VLK Architects Inc. designed the current campus, and Anslow Bryant Construction Ltd. constructed the project. The groundbreaking for the current campus was held on November 19, 2016. The dedication ceremony was held on September 19, 2018. This 116 sqft building was built to hold about 813 students on 12 acres of land located along Southmore Boulevard at Tierwester. VLK planned and designed the $37 million school based on professional corporate and industry settings. The school is designed for collaboration and focused study with three main multi-level buildings for project-based learning areas as well as a main courtyard to enlarge learning and social space. When the campus was first developed, there were concerns that it would not have enough parking space for staff and students, and that this would put pressure on parking spaces in the surrounding community. While the Houston municipal code would have normally required 647 parking space, HISD had asked for special permission to put in 357 parking spots.
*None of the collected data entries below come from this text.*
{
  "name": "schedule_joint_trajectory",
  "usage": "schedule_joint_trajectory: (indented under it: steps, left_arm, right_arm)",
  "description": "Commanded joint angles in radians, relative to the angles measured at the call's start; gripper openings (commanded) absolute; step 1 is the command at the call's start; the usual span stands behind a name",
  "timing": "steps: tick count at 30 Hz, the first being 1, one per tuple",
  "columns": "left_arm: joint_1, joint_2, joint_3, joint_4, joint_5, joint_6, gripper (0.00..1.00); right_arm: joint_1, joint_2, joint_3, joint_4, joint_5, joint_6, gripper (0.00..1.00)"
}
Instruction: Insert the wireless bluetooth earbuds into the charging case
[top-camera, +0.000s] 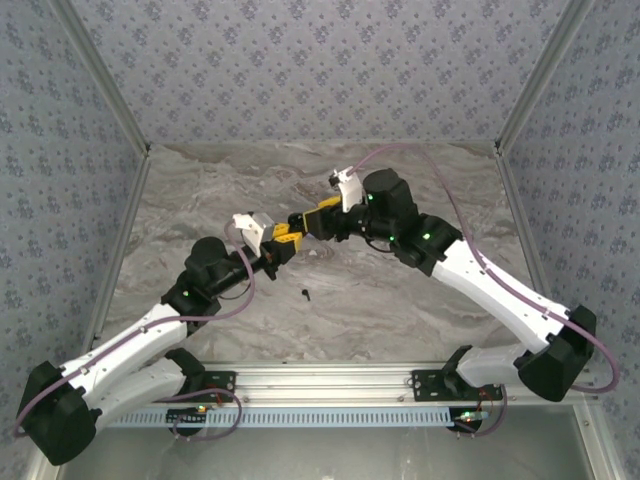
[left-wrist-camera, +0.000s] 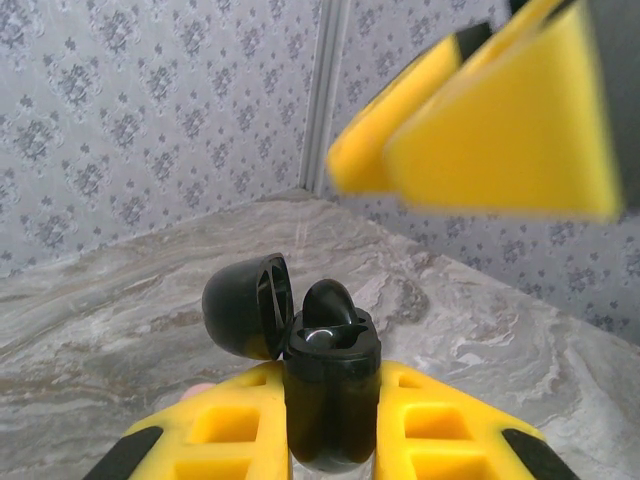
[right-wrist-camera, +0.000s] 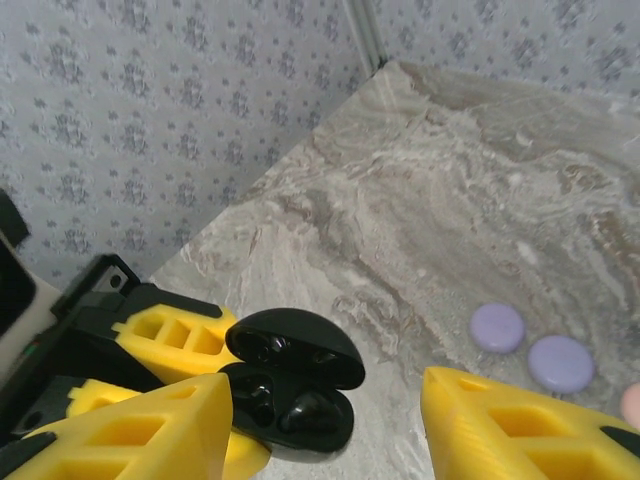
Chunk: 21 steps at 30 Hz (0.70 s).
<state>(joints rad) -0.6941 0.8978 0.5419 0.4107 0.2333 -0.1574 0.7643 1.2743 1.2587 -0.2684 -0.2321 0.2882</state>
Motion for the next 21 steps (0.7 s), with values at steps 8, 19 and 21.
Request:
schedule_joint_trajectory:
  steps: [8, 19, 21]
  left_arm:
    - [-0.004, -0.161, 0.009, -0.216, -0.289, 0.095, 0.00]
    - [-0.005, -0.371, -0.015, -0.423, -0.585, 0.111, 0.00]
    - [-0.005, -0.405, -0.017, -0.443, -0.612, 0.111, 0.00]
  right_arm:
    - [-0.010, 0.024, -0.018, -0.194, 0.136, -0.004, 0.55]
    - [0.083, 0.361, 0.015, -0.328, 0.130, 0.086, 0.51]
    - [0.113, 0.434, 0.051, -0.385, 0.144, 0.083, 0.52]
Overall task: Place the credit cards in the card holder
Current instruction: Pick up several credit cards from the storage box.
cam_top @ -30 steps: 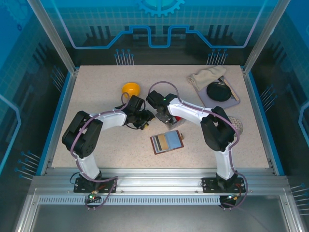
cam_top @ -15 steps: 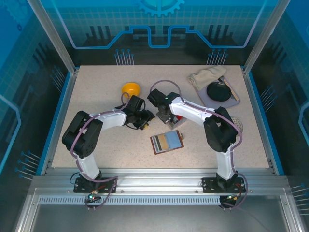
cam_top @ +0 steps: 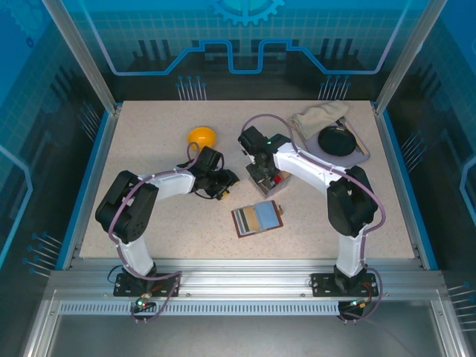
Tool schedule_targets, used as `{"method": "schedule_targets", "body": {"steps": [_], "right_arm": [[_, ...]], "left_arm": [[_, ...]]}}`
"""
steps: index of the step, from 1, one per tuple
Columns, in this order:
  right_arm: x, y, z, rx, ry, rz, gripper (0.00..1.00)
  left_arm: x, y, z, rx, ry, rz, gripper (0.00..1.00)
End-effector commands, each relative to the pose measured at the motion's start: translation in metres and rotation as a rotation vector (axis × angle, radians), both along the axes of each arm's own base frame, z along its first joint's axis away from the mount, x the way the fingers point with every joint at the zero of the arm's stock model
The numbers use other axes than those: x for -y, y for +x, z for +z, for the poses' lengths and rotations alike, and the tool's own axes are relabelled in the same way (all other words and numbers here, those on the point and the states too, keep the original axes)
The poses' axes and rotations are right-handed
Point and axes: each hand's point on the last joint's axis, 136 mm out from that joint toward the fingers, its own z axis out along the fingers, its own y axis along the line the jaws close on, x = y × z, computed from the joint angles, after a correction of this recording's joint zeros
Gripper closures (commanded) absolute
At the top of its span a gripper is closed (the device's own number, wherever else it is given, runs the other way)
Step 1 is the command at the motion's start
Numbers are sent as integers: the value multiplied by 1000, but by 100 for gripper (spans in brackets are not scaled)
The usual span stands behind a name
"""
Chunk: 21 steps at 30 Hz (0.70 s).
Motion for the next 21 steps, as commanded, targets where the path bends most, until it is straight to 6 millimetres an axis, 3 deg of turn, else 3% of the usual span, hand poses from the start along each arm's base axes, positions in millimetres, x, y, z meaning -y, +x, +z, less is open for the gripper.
{"method": "schedule_targets", "body": {"steps": [1,9,16,21], "right_arm": [[7,3,-2,-14,-7,-27,95],[18,12,-4,3,-80,-24,97],[9,4,25,-58,196,-57,100],[16,2,39,-90,360,-115,100]], "left_arm": [[4,7,23,45,-40,-17,49],[5,7,24,48,-44,-24,49],[11,12,41,112,-75,-53,48],[15,16,55,166,-103,-66,46]]}}
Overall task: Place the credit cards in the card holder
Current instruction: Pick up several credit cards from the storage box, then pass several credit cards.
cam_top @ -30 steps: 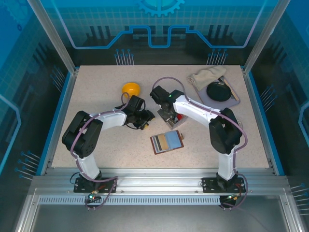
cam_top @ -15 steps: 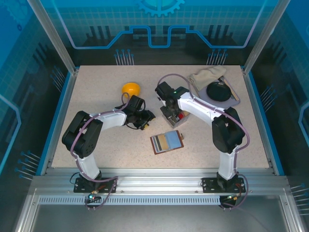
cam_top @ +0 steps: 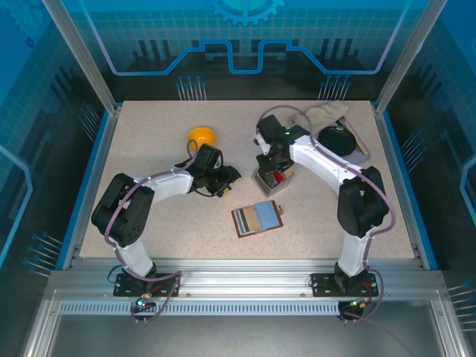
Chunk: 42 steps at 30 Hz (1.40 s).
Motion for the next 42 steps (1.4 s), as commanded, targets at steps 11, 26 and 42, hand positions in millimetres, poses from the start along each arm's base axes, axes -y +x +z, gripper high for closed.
{"method": "schedule_targets", "body": {"steps": [11,26,42], "right_arm": [[-2,-8,49,-72,434,-81,100],[-7,-16,116,-128,845,-89,100],[-9,-10,102,-188,907,-125,100]], "left_arm": [[26,17,63,211,-219,-72,39],[62,31,170,498,-596,-253,24],[69,20,185,520,-633,-312,77]]}}
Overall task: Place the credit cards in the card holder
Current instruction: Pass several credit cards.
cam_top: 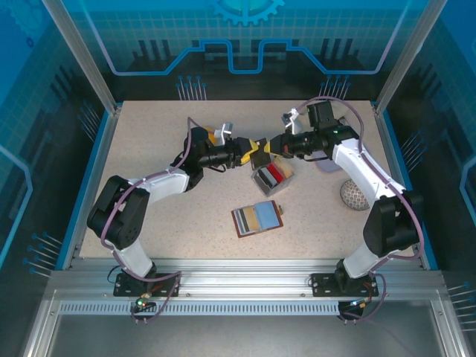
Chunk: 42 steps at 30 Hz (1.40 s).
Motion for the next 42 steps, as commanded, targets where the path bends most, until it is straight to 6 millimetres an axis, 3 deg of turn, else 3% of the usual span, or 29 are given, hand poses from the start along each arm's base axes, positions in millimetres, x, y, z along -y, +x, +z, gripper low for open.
{"method": "schedule_targets", "body": {"steps": [1,4,6,8,11,13,18,20,22,24,29,38,42], "right_arm": [[6,3,-10,-44,19,-20,100],[5,2,-11,-49,29,-21,98],[4,1,-10,-47,38,-13,93],[3,0,-9,-50,48,-8,80],[-2,-2,-5,-56,92,19,68],[-4,-3,-6,-69,112,35,65],[-8,-4,-8,-75,132,56,69],[-6,-2,-11,-76,115,44,80],[0,-1,-18,-90,76,15,85],[9,3,-28,-112,37,-26,86],[17,6,-35,-127,19,-63,86],[29,11,-43,-164,19,-127,85],[30,11,-42,-163,24,-134,90]], "left_arm": [[3,-3,18,55,-35,-17,85],[1,-2,20,52,-48,1,100],[0,-1,22,52,-58,6,100],[0,-1,24,50,-66,6,100],[0,0,24,47,-70,9,100],[1,0,25,48,-84,7,100],[2,2,28,40,-114,7,100],[2,2,28,37,-121,7,97],[2,2,30,35,-130,6,91],[1,2,33,41,-138,6,85],[1,-1,38,50,-144,1,82],[0,-1,38,51,-144,3,82],[-1,0,32,40,-127,14,86]]}}
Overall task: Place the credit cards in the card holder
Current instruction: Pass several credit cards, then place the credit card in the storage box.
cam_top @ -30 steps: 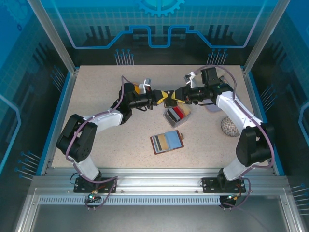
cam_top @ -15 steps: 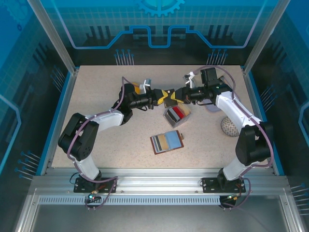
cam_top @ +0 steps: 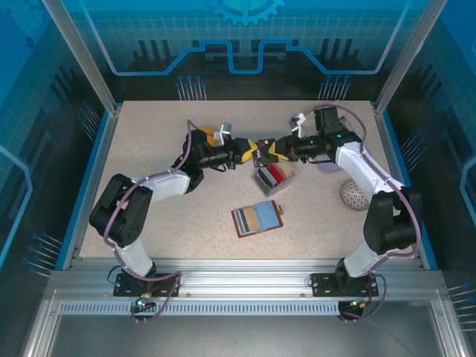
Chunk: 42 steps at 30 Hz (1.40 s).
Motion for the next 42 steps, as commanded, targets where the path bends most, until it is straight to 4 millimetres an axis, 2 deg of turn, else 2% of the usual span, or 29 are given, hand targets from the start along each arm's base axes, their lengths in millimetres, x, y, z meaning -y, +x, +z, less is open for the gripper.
{"method": "schedule_targets", "body": {"steps": [1,5,8,12,14,18,24,29,42], "right_arm": [[12,3,-18,-47,-50,-60,91],[20,5,-13,11,-99,-72,93],[25,4,-16,73,-200,-51,95],[22,-5,-38,129,-419,50,96],[19,-9,-53,159,-541,108,96],[8,-14,-76,220,-710,220,97],[5,-9,-100,254,-857,273,96],[-3,-7,-108,269,-869,308,96],[-9,-2,-130,273,-958,375,94]], "left_arm": [[-2,-3,27,99,-38,1,88],[-13,2,-11,-15,64,74,97],[-29,-2,-52,-122,212,141,100],[-51,-14,-86,-195,382,204,100],[-57,-21,-95,-209,438,205,100],[-62,-30,-100,-207,486,187,100],[-61,-34,-101,-206,496,167,100],[-59,-35,-100,-197,488,154,100],[-55,-38,-100,-183,481,129,98]]}}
==Corporate Partnerships==
As a 21st-century school, Energy Institute focuses on maintaining corporate partnerships to host field trips, provide guest speakers, and fund student activities. Partnerships include:
- BP
- BSEE
- Chevron
- ExxonMobil
- FMC Technologies
- IPAA/PESA
- Hasty-Bake
- HEB Tournament of Champions
- Lyondell Basell
- NASA
- Phillips 66
- Schlumberger
- Shell
- Texas Workforce Commission
- Noble Energy

==Curriculum==
In order to earn the STEM and Multidisciplinary endorsements, all students are required to complete four years of engineering coursework as part of their elective credits. Students are offered 16 Pre-AP/Honors courses and 19 AP courses. The school is a project-based learning school, meaning that it does not rely on standard school testing. Instead, it relies more heavily on the use of group work projects.

==Student body==
Energy Institute High School is a diverse school that draws in students from nearly all zip codes in the Houston ISD area. The school attracts students from charter schools, private schools, and home schooling as well as from other Houston ISD middle schools. The most recent demographic report available lists the school's demographics as 3.3% Asian, 24.1% African American, 44% Hispanic, 25.4% White, 3.2% other. The school mirrors the city demographics well. The school has a 59.8% economically disadvantaged population.